*** Exercise data ***

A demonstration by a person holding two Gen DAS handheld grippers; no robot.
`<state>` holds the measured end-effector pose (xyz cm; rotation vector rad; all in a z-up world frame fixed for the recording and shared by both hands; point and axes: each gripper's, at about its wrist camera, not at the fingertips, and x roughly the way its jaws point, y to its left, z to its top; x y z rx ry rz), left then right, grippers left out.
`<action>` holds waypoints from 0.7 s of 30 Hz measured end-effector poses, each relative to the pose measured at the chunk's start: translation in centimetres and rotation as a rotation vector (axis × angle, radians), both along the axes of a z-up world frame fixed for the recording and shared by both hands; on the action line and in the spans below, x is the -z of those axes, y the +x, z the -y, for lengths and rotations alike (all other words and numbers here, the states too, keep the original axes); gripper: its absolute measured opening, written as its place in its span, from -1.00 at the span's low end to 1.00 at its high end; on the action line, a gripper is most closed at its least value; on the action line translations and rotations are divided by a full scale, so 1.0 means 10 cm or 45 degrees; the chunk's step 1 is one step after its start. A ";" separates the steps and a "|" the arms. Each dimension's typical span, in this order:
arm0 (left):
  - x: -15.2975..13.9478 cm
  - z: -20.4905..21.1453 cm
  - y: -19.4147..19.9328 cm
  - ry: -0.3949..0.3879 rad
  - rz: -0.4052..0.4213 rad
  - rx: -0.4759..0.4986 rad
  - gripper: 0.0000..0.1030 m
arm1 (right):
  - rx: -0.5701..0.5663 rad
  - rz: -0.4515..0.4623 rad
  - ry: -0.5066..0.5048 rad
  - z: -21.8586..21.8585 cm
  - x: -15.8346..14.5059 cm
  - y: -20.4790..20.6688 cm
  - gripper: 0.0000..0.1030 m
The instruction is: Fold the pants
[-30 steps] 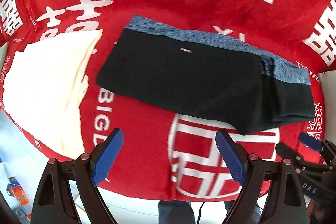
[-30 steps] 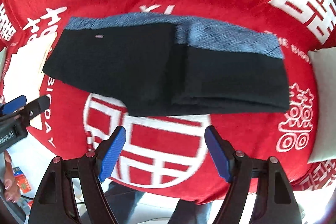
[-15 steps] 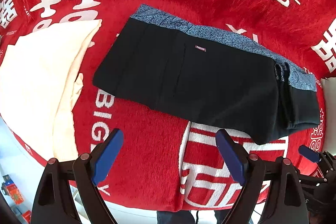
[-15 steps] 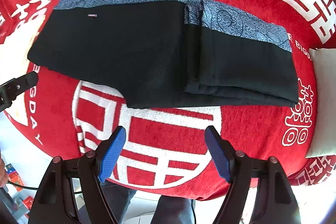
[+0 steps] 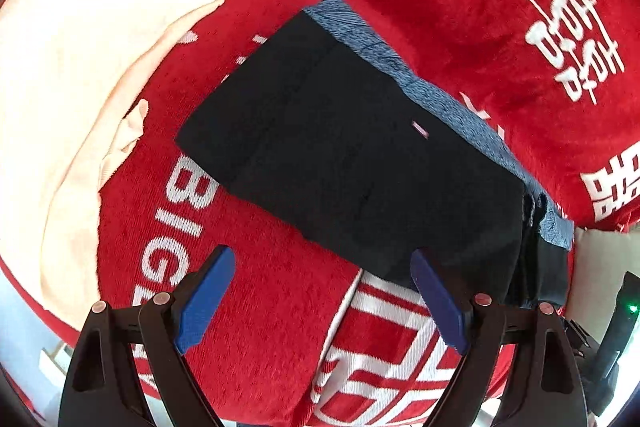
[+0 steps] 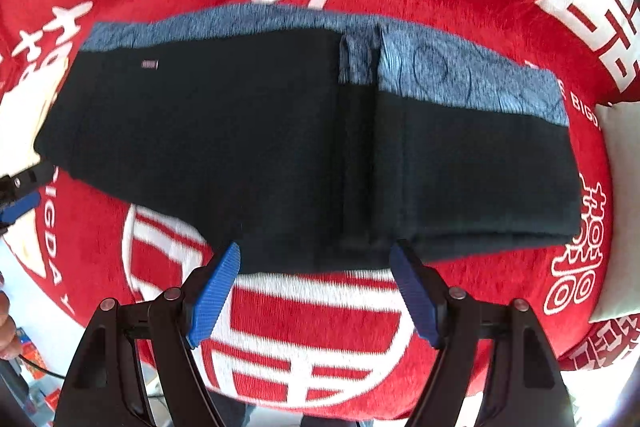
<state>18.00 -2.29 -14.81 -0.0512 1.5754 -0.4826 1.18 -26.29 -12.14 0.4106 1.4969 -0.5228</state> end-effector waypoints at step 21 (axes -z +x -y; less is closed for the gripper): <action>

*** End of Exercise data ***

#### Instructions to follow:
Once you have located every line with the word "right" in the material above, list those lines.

#### Task result:
`<state>` holds the measured end-effector pose (xyz cm; rotation vector rad; all in a z-up world frame fixed for the recording and shared by both hands; point and axes: each gripper's, at about its wrist camera, not at the fingertips, and x roughly the way its jaws point, y to its left, z to its top; x y z rx ry rz), left then right, grippers left out.
arm1 (right):

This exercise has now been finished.